What will you choose?

"My diagnosis still hadn't sunk in...I didn't want to tell my family that I learned I'd be blind within a matter of years. I don't think I am ready to accept it myself."

Like most individuals that are newly blind or those that have a vision impairment, showing some signs of shock and denial to their vision loss is common. According to the American Foundation for the Blind, "ten million people in the United States are blind or visually impaired." The major eye conditions are Cataracts, Macular Degeneration, Glaucoma, and Diabetic Retinopathy.

There are many stages that a person may go through, when they find out that their life is going to change because of a visual diagnosis. Usually, shock and denial come first. Patients may become overwhelmed on hearing the news for the first time that they are losing their sight or may become blind. It can take their breath away. They may say "I can see just fine and I'm not going blind." They may even leave the appointment and not tell anyone. Self-pity and anger may come next. "Why me? What have I done to deserve this? Am I a bad person?" A patient may als0 become very isolated during this phase and stop doing activities that they once loved to participate in. This type of negative thinking can lead to the depression stage. They may have a feeling of despair and worthlessness as well as helplessness. At this point it is important for them to talk to someone so they don't give up or feel completely alone. Sometimes seeking professional help or searching out a support group is a helpful option. If at this point they are ready to move a step out of their despair and find a glimmer of hope then they are ready for the reassessment stage. Here is where they can evaluate their situation and try to move forward. Maybe by talking and sharing their experience with others they are able to examine their life and find meaning and realize they are not alone. Others too have felt the same way and have been able to move on and live happy successful lives. Some changes needed to take place and a new vision had to be seen but it's possible. With this kind of open mind and hopeful attitude they may be ready for the coping stage where they will go out and find information on ways to help them live with a visual impairment. They may reach out to their Doctor, support group, or family which leads to the final stage of acceptance. This is where the real healing can begin. Here the patients hopefully will gain some hope, self-confidence, and self-worth and begin to have and understanding with his/her vision loss and move towards a happy and productive way of life.

Having a positive attitude will impact people that are blind or visually impaired. Disability must be perceived as a challenge rather then a weakness.
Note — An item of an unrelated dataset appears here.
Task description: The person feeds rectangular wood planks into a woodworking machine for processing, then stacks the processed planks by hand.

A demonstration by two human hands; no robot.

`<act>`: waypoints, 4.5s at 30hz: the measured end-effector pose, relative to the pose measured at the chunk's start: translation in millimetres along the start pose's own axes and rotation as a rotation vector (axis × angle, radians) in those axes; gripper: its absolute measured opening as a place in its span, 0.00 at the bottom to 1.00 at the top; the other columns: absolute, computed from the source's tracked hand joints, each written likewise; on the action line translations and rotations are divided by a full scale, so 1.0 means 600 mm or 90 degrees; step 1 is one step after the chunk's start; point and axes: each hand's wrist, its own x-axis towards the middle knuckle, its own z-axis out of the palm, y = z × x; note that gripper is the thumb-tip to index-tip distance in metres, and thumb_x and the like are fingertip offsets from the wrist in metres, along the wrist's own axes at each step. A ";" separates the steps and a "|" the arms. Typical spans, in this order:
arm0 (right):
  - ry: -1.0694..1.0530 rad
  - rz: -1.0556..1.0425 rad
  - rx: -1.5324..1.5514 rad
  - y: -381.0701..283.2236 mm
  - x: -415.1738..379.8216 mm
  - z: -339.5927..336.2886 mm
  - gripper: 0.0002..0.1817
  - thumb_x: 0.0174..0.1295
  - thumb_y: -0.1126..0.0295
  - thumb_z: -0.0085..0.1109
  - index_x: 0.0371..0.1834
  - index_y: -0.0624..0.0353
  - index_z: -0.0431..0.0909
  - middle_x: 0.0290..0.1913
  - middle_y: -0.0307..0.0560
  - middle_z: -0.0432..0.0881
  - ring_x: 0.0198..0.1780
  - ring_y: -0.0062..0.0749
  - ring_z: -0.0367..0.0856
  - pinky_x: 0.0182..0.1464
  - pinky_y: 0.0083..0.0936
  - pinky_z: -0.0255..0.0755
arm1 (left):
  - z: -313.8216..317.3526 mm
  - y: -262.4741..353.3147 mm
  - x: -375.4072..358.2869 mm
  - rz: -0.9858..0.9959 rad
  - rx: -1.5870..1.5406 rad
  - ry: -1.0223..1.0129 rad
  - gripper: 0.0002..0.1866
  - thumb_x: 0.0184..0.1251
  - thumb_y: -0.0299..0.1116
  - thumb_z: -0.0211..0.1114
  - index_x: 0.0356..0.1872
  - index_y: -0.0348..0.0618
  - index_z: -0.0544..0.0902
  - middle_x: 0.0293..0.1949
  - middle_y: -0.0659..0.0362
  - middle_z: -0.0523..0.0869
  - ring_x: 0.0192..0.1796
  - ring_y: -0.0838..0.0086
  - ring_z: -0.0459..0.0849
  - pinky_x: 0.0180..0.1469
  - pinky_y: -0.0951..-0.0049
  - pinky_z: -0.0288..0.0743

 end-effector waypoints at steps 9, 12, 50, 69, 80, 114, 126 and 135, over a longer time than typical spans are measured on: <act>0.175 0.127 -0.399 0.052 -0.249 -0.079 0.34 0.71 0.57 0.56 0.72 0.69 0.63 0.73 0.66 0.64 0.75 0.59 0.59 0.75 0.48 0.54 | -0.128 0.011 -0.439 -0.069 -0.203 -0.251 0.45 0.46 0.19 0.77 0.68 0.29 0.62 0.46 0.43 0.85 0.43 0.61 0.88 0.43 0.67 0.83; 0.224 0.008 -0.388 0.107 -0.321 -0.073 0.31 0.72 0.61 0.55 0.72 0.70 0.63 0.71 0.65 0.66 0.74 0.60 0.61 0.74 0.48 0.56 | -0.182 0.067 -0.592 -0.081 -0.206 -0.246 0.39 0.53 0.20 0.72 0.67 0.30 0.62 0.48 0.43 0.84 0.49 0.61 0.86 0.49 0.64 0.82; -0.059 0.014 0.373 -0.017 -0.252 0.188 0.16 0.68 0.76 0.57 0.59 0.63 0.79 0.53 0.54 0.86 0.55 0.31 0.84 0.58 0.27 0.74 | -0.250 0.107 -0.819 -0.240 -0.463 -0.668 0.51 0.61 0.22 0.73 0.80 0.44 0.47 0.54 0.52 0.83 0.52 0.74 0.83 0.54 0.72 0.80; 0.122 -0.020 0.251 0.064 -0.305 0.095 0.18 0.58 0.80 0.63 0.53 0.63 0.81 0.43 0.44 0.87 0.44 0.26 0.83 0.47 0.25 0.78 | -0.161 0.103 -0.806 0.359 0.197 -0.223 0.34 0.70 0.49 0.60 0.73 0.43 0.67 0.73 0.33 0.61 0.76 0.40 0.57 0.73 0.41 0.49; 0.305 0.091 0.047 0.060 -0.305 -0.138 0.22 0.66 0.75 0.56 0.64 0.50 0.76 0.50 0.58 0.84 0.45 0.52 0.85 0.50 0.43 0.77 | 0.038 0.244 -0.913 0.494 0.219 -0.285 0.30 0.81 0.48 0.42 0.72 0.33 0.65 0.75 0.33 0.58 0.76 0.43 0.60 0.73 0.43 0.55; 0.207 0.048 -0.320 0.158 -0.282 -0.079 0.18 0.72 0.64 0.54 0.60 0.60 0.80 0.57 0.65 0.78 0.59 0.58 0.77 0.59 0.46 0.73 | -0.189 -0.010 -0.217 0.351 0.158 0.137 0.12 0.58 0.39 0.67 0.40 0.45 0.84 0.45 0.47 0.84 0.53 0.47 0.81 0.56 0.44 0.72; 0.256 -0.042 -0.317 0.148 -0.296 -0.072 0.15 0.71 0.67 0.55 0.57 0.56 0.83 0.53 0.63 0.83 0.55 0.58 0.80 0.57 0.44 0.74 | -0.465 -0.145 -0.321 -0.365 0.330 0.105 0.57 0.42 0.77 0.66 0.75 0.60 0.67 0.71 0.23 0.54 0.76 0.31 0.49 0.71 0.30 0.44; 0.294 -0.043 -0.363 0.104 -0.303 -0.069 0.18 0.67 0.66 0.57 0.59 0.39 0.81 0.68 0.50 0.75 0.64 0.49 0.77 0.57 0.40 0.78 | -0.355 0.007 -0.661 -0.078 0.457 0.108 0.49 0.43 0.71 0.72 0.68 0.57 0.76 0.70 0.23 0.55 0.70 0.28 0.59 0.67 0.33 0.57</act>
The key to ridding yourself of a bad attitude of helplessness is to clear your mind of all negative inner conversations and replace them with more hopeful messages. It is important to have a positive inner dialogue. While it is true that feeling of anger, resentment and helplessness are normal, it is best to move forward so that your physical debilitation does not override your mental and emotional faculties as well.

Do you see the glass half empty or half full? Those that go through life with a negative attitude will find it more difficult to find happiness. On the other hand, those that have a positive attitude will be able to find some happiness, much more successfully, in living every day. Losing vision or becoming blind is a hard thing to go through but with the right outlook you can go through this challenge. We all have a choice on how we deal with things that happen to us. Are we going to choose self-pity and not live life to our fullest potential or are we going to choose to live no matter what happens and focus on all the possibilities out there. Sometimes overcoming a traumatic experience and moving forward gives us a sense of accomplishment and triumph. Learning a new way of life can stimulate the brain and opens up a whole new and exciting way of life and shows us there is never a dull moment. I would rather learn a new way to live than be stuck in a hole of self-pity and pain. Remember, it's a choice.

What will you choose?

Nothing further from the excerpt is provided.